## [TASK DETAILS]
If a line below includes the string "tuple", copy it.
EXTRACTED RECORDS: Begin
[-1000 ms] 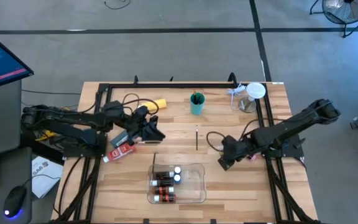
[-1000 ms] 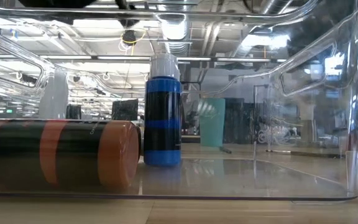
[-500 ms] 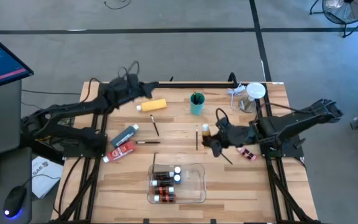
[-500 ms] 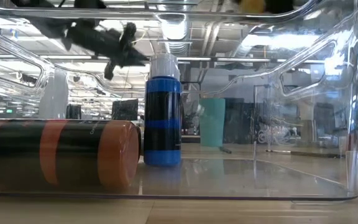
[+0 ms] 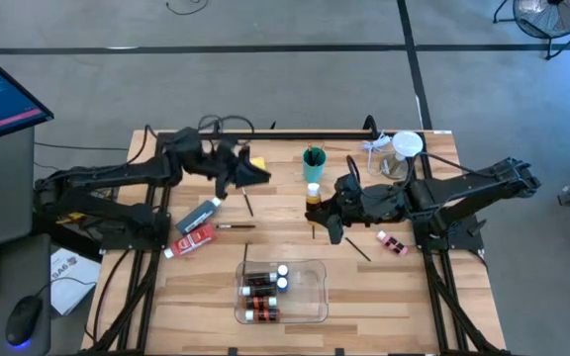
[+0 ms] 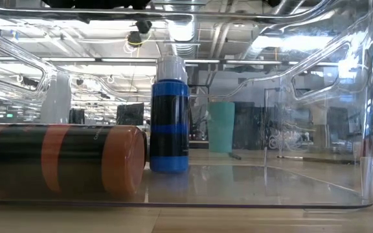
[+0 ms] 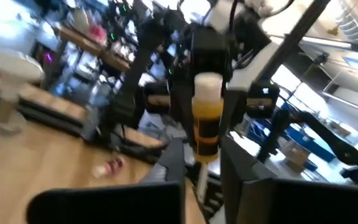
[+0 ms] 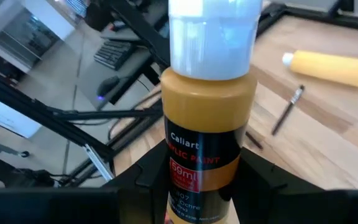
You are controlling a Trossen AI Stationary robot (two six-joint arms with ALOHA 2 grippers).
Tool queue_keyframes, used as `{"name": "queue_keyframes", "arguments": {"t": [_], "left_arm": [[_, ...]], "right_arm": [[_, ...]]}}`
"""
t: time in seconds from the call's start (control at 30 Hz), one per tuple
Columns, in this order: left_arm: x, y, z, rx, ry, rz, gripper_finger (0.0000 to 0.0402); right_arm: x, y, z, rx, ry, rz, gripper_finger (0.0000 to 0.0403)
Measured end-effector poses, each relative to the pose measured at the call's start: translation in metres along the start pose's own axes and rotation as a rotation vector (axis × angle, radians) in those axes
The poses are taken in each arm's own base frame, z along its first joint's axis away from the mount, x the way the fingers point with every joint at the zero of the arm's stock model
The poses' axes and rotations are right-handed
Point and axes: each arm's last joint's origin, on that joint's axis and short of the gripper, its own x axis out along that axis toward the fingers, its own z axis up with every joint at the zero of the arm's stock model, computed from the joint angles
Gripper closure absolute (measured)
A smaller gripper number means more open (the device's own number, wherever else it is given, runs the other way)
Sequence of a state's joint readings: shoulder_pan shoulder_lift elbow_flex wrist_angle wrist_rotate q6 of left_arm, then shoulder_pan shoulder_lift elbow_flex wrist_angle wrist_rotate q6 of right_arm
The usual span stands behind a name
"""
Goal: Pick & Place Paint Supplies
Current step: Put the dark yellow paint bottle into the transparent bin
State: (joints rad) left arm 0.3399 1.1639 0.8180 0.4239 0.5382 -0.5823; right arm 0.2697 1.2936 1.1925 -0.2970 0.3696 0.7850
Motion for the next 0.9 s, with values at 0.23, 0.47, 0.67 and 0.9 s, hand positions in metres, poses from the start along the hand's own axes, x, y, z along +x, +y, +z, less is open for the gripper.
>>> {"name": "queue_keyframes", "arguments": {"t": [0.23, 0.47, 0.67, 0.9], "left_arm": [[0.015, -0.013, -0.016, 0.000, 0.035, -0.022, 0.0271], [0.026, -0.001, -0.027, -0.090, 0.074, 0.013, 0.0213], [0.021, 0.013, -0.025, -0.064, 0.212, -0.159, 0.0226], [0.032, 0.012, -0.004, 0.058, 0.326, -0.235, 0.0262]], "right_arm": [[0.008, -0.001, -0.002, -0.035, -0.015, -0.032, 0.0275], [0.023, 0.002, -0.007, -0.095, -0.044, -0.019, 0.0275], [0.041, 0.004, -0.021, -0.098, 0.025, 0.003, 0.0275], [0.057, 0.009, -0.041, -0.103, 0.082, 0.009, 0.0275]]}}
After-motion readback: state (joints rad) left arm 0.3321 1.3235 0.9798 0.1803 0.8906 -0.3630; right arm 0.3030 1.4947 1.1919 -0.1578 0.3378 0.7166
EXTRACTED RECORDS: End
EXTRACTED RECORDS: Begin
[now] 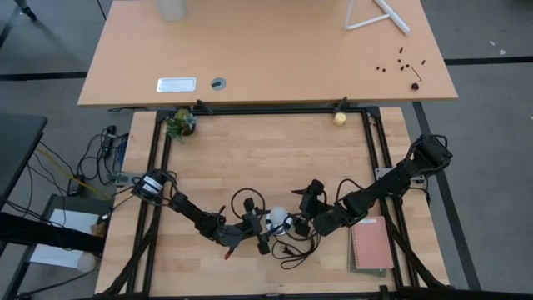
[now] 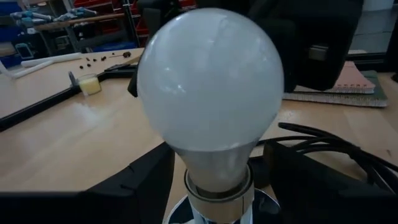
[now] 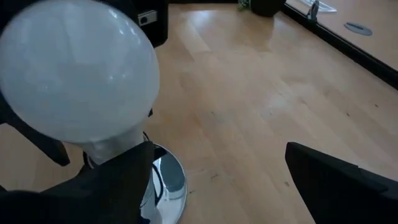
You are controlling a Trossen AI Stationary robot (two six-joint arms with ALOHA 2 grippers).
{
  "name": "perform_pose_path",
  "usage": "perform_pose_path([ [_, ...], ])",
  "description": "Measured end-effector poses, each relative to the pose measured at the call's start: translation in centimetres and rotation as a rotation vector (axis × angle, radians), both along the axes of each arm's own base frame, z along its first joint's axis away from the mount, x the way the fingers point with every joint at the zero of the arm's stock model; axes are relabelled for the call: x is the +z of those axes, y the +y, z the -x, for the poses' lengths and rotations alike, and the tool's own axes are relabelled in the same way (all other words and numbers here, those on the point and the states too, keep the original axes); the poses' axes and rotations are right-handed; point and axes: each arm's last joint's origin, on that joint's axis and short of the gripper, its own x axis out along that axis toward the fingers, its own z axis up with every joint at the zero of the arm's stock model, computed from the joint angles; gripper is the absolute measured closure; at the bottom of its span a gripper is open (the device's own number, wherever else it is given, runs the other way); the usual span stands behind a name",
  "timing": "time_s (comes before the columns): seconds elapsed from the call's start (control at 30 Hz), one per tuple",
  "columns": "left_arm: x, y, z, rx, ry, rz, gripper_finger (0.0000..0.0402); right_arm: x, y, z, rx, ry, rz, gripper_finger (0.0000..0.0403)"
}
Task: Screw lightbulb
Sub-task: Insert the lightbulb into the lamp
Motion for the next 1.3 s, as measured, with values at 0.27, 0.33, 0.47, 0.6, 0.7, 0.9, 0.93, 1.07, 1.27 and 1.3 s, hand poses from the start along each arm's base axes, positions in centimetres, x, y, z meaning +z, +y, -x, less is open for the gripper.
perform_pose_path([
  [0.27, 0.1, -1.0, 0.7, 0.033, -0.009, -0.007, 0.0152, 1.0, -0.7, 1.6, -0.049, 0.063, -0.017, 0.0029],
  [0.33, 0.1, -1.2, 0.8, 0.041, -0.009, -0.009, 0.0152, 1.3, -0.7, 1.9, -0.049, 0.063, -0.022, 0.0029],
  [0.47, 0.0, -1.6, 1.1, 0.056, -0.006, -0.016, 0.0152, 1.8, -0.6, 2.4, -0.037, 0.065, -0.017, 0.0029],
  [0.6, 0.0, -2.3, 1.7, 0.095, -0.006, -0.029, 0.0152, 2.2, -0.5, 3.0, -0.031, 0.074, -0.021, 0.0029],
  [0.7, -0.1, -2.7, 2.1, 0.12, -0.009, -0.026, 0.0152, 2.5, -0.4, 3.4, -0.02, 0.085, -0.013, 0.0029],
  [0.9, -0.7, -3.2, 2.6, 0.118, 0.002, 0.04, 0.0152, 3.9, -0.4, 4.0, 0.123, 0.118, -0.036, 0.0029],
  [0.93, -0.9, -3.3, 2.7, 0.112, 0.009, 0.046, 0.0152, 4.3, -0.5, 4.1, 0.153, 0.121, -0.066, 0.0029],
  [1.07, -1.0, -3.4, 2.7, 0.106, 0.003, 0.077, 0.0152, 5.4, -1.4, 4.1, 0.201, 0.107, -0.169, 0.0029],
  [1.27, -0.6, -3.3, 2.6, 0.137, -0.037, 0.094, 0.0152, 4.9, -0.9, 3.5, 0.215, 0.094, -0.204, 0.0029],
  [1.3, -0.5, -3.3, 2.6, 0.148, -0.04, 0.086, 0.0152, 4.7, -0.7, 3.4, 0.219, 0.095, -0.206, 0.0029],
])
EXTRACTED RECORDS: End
## [RESPONSE]
t: time in seconds from the call's start (control at 30 Hz), one per tuple
  "timing": "time_s (comes before the columns): seconds elapsed from the call's start (control at 30 Hz), one per tuple",

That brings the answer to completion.